When the milk begins to scald, turn the temperature to medium-low and stir in:

3/4 c. uncooked long-grain rice
3 tbl. sugar
1 tsp. salt
1 tsp. vanilla extract
3 sticks cinnamon

Stir mixture together. You will need to stir periodically (every 1/2 hour or so) as the mixture thickens, and again, remember to add water to the bottom pan of the double boiler while you cook this down. It will take several hours till the ingredients thicken to the consistency of very thick mashed potatoes (you will need to be able to roll into small golf ball-sized balls which will hold their shape).

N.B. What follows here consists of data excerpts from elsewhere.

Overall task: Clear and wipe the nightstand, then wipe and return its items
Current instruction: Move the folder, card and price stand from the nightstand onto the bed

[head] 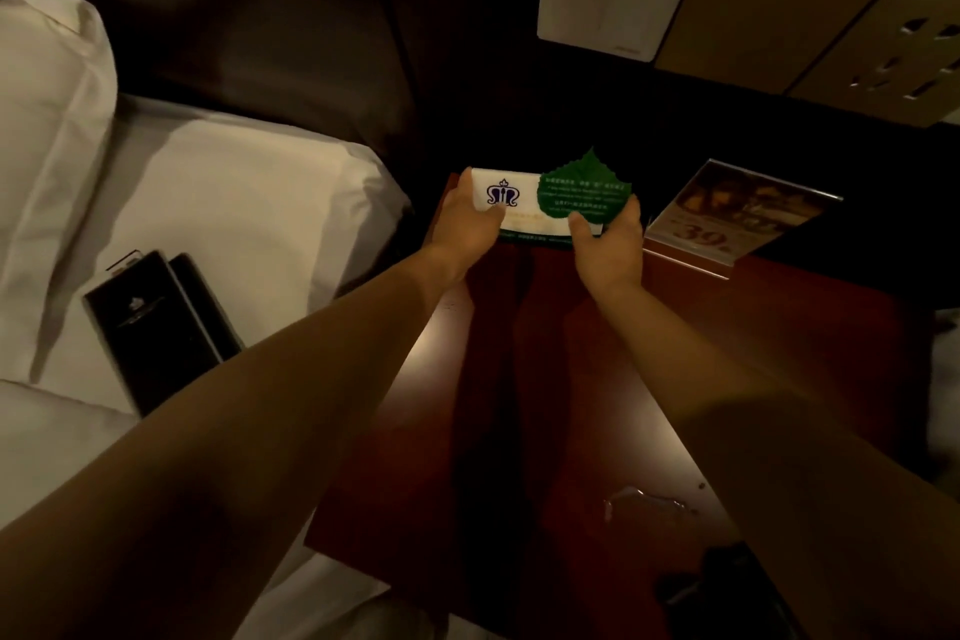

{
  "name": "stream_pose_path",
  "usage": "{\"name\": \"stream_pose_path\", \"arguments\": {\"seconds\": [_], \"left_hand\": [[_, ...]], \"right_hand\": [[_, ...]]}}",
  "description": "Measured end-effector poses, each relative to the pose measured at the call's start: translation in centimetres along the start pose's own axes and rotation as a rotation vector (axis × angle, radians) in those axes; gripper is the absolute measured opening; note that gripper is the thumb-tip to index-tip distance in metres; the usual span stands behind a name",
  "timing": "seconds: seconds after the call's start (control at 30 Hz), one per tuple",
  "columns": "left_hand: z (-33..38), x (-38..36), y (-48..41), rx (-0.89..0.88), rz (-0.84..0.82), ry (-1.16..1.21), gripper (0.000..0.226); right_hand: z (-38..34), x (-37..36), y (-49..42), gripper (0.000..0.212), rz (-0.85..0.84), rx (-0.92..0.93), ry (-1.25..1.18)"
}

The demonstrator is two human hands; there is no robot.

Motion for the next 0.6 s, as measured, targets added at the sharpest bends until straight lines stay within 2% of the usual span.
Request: {"name": "stream_pose_path", "arguments": {"seconds": [0.1, 0.23, 0.43, 0.6], "left_hand": [[-1.3, 1.8, 1.0, 0.006, 0.071, -0.001, 0.049], [-3.3, 5.1, 2.9, 0.028, 0.177, 0.066, 0.041], [-8.5, 12.1, 6.5, 0.129, 0.349, 0.047, 0.050], [-14.6, 18.3, 10.5, 0.233, 0.464, 0.133, 0.052]], "right_hand": [[-1.0, -1.3, 0.6, 0.055, -0.011, 0.067, 0.082], [-2.5, -4.4, 2.0, 0.052, -0.051, 0.151, 0.137], [-4.4, -11.2, 5.8, 0.047, -0.133, 0.153, 0.081], [-5.8, -18.6, 10.6, 0.051, -0.286, 0.190, 0.058]]}}
Point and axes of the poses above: each hand's wrist, its own y-axis away from the middle knuckle, its own x-axis out of the back of the hand, z = x × y, the point moved 4 cm from there along -y, towards the middle knuckle, and after that the axes turned 6 degrees about -y, right-handed, at the moved point
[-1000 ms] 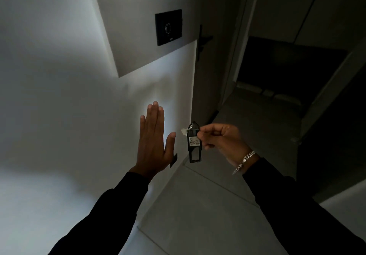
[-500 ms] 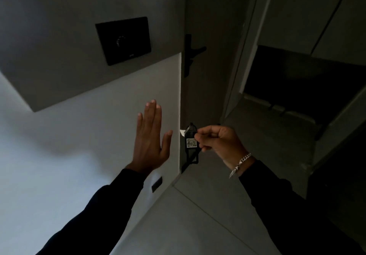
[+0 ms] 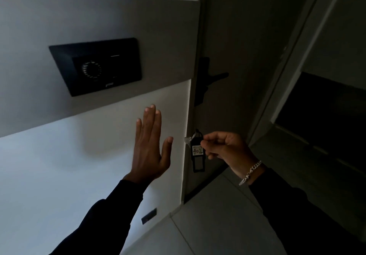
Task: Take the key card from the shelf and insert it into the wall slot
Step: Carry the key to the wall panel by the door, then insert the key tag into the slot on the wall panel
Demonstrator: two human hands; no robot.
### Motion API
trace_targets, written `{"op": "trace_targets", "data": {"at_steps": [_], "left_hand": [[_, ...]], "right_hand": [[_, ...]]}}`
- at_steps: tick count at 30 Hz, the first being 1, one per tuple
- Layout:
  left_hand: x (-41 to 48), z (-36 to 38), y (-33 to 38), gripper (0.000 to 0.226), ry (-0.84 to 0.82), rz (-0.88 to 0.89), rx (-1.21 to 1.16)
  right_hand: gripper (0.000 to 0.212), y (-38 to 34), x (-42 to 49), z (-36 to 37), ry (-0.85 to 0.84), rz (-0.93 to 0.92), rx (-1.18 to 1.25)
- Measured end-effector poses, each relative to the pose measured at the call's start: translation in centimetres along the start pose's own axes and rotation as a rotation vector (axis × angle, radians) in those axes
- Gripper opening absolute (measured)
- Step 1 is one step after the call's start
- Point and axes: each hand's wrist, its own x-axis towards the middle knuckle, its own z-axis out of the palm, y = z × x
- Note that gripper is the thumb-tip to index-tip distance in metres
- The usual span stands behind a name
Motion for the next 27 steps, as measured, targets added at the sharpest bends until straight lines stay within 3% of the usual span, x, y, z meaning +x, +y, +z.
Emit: {"op": "trace_targets", "data": {"at_steps": [5, 9, 13, 17, 22, 27], "left_hand": [[2.9, 1.5, -0.4, 0.068, 0.023, -0.032, 0.042], [4.3, 0.7, -0.5, 0.065, 0.136, -0.048, 0.071], [5.6, -1.8, -0.6, 0.062, 0.349, -0.095, 0.187], [5.5, -4.5, 0.1, 0.058, 0.451, -0.048, 0.342], [6.0, -9.2, 0.1, 0.053, 0.630, 0.055, 0.491], [10.3, -15.4, -3.2, 0.059, 0.601, 0.014, 0.727]], "right_hand": [[0.013, -1.0, 5.5, -1.3, -0.076, -0.057, -0.003], [0.016, -2.9, 9.5, -1.4, -0.206, -0.179, -0.110], [0.014, -5.8, 13.1, -0.1, -0.397, -0.419, -0.194], [0.010, -9.7, 14.5, 2.8, -0.520, -0.711, -0.181], [0.011, -14.0, 14.8, 6.0, -0.545, -0.955, -0.070], [0.007, -17.5, 14.7, 8.8, -0.521, -0.929, 0.125]]}}
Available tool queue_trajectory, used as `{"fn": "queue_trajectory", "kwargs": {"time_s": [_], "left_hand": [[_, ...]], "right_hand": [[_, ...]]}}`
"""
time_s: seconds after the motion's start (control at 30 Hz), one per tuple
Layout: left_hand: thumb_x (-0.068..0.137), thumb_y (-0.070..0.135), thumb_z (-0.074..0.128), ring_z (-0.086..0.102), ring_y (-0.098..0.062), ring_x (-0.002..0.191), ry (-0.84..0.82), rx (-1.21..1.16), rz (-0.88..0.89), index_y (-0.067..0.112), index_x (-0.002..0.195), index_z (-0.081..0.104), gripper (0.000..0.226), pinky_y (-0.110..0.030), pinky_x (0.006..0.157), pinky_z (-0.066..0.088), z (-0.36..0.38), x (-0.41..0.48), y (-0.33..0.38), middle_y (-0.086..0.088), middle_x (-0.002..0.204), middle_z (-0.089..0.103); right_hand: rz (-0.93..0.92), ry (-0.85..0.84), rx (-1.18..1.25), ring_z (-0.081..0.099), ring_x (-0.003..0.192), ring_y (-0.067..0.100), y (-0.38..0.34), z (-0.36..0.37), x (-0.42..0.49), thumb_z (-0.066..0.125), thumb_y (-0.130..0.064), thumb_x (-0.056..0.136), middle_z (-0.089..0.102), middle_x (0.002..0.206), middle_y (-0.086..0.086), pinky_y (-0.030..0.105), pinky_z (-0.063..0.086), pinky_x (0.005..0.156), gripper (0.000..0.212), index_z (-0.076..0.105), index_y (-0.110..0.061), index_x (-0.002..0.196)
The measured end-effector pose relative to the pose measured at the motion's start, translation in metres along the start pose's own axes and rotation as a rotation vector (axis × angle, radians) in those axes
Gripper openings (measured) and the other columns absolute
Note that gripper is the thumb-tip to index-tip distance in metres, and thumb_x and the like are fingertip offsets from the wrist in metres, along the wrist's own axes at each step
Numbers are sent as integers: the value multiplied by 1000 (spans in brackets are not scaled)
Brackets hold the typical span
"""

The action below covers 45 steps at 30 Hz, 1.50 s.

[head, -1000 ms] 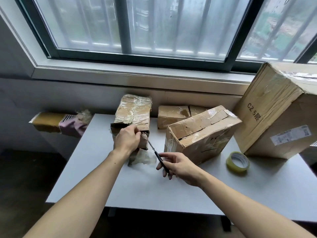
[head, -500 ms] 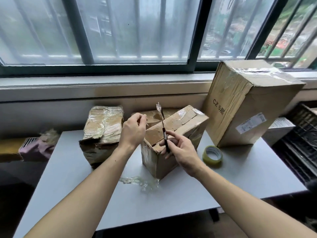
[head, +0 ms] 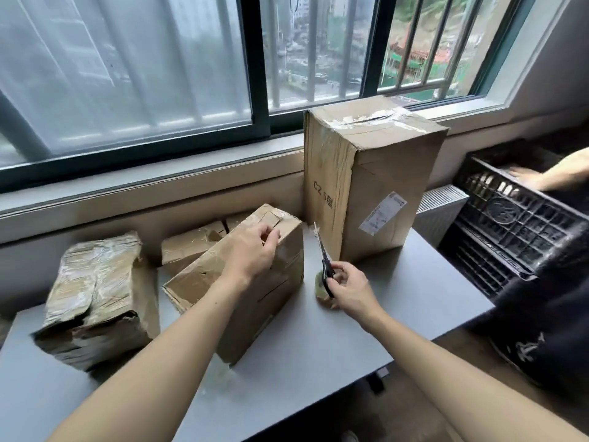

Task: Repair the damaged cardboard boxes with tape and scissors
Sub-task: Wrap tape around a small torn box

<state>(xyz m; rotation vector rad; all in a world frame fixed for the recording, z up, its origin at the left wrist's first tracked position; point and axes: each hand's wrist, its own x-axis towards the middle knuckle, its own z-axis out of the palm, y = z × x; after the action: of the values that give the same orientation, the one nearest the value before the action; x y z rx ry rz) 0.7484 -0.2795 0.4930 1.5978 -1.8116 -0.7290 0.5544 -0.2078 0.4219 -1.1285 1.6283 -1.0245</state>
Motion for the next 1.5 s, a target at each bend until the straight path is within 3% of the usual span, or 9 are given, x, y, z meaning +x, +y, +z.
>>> {"fn": "queue_trajectory", "kwargs": {"time_s": [0.23,0.43,0.8,0.9,0.97,1.13,1.27,1.4,1.5], "left_hand": [[98,24,56,54,-2,68,11,81,-57,16,87,65,16,-20,63,36,32,12,13,12,74,60],[96,18,60,55,-12,85,167,207,-63,14,93,68,10,-22,83,42,29,13,-3,-1,95,59],[85,78,37,62,-21,95,-20,447,-403,29,100,67,59,-40,88,52,16,-4,-32,3,99,65],[86,73,49,61,-22,92,-59,474,-459,29,98,63,48,-39,85,52,14,-6,-35,4,94,66],[82,66,62,61,-21,88,-103,440,-416,29,97,62,39,-38,83,52,10,-10,-40,2,91,66],[67,68,75,51,-20,102,-122,503,-227,31,116,57,64,-36,95,45,-5,-25,-57,2,102,51],[65,63,79,42,-18,104,-127,613,38,27,128,50,78,-36,98,40,-22,-30,-63,1,111,46],[69,62,75,38,-20,103,-225,653,192,24,134,47,80,-38,99,37,-34,-36,-75,-2,111,40],[69,72,65,35,-19,105,-253,645,283,23,134,46,83,-34,101,32,-42,-37,-84,-2,114,39]], "right_hand": [[17,-51,-278,63,84,26,34,-28,48,58,-8,93,61,79,-2,31,48,78,21,64,-9,114],[-21,-190,-598,55,114,34,68,-23,90,54,-15,94,58,120,14,38,45,94,26,62,-10,118],[-7,-278,-933,54,118,32,75,-16,105,39,-12,101,46,133,11,37,45,94,38,50,-10,137],[-101,-218,-964,48,122,29,63,-14,104,43,-19,98,51,129,10,34,45,90,33,57,-14,128],[-183,-167,-868,50,116,29,52,-10,105,42,-23,99,57,120,10,34,43,82,28,62,-13,117],[-350,-23,-419,54,95,25,9,12,103,42,-26,103,55,91,-2,32,36,76,22,56,-17,89],[-556,80,-228,50,105,19,-40,35,92,50,-28,102,59,109,3,27,36,90,21,63,-14,112],[-663,-151,-576,49,129,24,-67,62,91,48,-44,92,59,134,6,41,36,107,50,61,-16,131],[-565,-337,-903,54,126,26,-75,75,84,47,-46,97,65,128,2,38,31,105,43,58,-25,133]]}}
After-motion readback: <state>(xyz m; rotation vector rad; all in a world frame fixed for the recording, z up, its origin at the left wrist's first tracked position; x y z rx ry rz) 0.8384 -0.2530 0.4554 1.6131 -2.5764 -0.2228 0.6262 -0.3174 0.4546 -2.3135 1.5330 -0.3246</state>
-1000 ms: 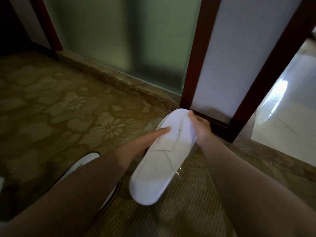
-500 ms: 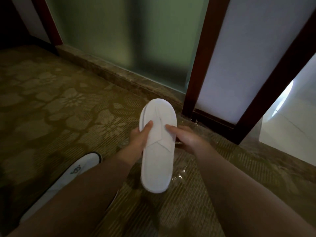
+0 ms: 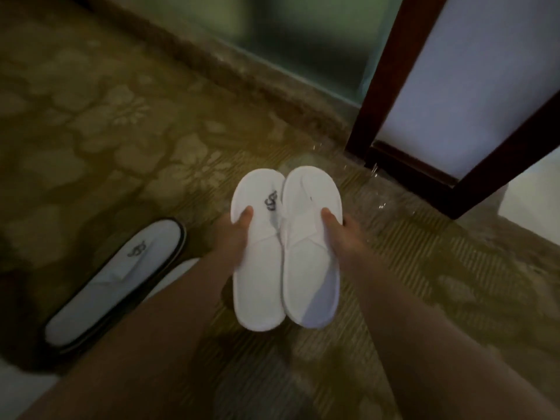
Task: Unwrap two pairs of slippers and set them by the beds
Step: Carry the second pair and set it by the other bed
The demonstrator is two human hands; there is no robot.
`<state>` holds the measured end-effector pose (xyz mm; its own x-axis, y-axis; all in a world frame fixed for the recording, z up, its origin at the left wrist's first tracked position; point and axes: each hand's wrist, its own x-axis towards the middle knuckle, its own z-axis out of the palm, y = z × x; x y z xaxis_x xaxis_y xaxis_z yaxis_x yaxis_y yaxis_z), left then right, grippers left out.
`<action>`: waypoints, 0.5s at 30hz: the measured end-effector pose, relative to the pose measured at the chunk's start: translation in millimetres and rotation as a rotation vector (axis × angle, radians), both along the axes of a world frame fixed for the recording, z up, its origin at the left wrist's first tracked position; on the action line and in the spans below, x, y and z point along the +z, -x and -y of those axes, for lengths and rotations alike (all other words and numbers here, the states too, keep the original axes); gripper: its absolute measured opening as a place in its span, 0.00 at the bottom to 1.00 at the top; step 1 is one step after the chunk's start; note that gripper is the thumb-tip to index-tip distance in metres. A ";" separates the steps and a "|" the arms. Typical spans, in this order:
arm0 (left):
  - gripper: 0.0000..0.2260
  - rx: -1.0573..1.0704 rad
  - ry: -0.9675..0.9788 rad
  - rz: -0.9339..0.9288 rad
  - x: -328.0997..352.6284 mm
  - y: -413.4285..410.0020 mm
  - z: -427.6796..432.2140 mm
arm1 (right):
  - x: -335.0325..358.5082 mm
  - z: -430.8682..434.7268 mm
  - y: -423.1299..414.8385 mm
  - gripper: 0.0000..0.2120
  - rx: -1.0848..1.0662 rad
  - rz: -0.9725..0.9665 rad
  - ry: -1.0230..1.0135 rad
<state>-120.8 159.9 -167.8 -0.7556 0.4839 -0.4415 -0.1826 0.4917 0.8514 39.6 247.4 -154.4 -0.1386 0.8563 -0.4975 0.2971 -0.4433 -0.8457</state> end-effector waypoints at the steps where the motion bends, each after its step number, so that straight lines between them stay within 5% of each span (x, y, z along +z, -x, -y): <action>1: 0.27 -0.010 0.018 -0.015 -2.5 -2.6 8.3 | -5.1 11.9 -2.7 0.24 0.016 0.024 0.018; 8: 0.23 -0.118 0.163 0.009 17.0 -1.4 81.9 | 2.4 88.0 -16.1 0.20 0.080 0.157 0.080; 15: 0.20 -0.160 0.294 -0.010 84.0 -14.2 172.4 | 80.7 139.8 -36.8 0.21 0.248 0.328 0.113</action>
<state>-106.5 -12.5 -83.8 -0.6851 0.4501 -0.5727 -0.0754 0.7382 0.6704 76.4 107.6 -73.7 -0.1527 0.7545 -0.6383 0.6516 -0.4087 -0.6390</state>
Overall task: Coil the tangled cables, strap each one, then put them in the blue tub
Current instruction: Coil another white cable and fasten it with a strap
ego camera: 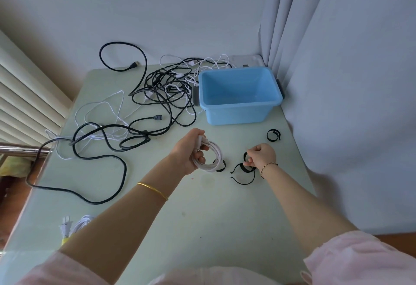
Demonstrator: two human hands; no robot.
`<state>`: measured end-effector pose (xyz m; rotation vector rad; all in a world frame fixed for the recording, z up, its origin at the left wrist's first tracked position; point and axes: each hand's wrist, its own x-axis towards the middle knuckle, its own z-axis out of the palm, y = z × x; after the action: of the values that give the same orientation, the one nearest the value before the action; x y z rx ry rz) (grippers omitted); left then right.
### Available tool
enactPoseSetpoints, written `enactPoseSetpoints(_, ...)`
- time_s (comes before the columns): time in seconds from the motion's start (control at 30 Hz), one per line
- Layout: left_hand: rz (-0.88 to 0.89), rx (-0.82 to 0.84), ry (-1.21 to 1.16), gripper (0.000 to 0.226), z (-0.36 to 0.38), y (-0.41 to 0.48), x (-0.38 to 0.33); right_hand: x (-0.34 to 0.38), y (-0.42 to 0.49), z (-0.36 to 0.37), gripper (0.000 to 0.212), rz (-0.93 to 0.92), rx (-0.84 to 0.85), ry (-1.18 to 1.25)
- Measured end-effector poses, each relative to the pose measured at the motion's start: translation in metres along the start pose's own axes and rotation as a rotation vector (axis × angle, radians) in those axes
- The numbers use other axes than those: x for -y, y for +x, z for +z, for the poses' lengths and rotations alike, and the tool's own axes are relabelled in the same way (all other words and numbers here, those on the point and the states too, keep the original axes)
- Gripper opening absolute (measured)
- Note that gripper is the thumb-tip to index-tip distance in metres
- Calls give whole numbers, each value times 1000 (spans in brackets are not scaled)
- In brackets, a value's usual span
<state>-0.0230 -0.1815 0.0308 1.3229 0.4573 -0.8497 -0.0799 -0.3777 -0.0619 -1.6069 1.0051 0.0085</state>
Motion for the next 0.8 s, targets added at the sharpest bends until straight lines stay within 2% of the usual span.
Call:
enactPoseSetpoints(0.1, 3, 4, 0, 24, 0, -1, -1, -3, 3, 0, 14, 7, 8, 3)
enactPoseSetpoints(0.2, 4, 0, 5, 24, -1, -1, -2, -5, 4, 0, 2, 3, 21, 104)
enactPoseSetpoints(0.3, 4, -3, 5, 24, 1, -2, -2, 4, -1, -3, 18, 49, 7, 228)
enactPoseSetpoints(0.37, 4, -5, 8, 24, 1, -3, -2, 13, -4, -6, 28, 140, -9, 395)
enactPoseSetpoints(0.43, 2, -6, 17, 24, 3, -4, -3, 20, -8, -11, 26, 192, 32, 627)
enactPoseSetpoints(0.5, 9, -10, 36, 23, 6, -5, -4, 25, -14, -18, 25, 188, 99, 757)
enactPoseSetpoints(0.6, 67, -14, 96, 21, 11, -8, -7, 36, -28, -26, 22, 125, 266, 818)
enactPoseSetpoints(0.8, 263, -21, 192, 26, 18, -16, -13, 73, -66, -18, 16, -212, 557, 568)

Let mixture cool to room temperature, then roll into balls (see above). It helps to keep your hands damp with a small amount of water while rolling so the rice mixture doesn’t stick to your fingers.

In a pie pan, beat together about 4 eggs,
In another pie pan, pour about 2-1/2 cups Kellogg’s corn flake crumbs.

Roll the rice balls first in the egg and then in the cornflake crumbs till coated, and set aside on cookie sheets.

When all balls are rolled in egg then corn flake crumbs, heat the peanut oil in a wok on medium high or electric skillet or deep fryer to about 375°F. When a pinch of bread tossed into hot oil browns quickly, the oil is ready.

Now, ever so carefully (I have a deep-seated fear of hot oil, as I’ve had plenty of burns with it over the years), lower 4-5 rice croquettes at a time from slotted spoon into the oil. Cook for a few minutes, turning if needed, until golden. Drain on paper bag covered with paper towels. Refrigerate when done cooking.

These can be eaten hot immediately or re-heated in the oven at 375°F for about 10 minutes.

Serve with currant jelly. And don’t ask me the calorie content of these things. I’m afraid to know.

18 Replies to “A Time-Honored Recipe by Deb Jenny”

  1. Oh! In Italian we call those “Arancini!” I’ve never had a sweet version, only savory. I use our milk substitue and a GF corn flake the kids can eat them! Thanks for the recipe. The recipe week is a lot of fun.

    (Don’t forget to come “meet” Kimberly Willis Holt, National Book Award winner over at my place. I have a giveaway copy of Piper Reed Navy Brat!

  2. Thanks for the reminder about your guest today–will get over there now!
    I have seen similar recipes–including the arancini, and also some are made w/ risotto. The sweet aspect of this is the difference, I guess. I’ve never had rice pudding but suspect it has a similar flavor, but the texture isn’t as gooey, which is a deal-breaker for me with the pudding…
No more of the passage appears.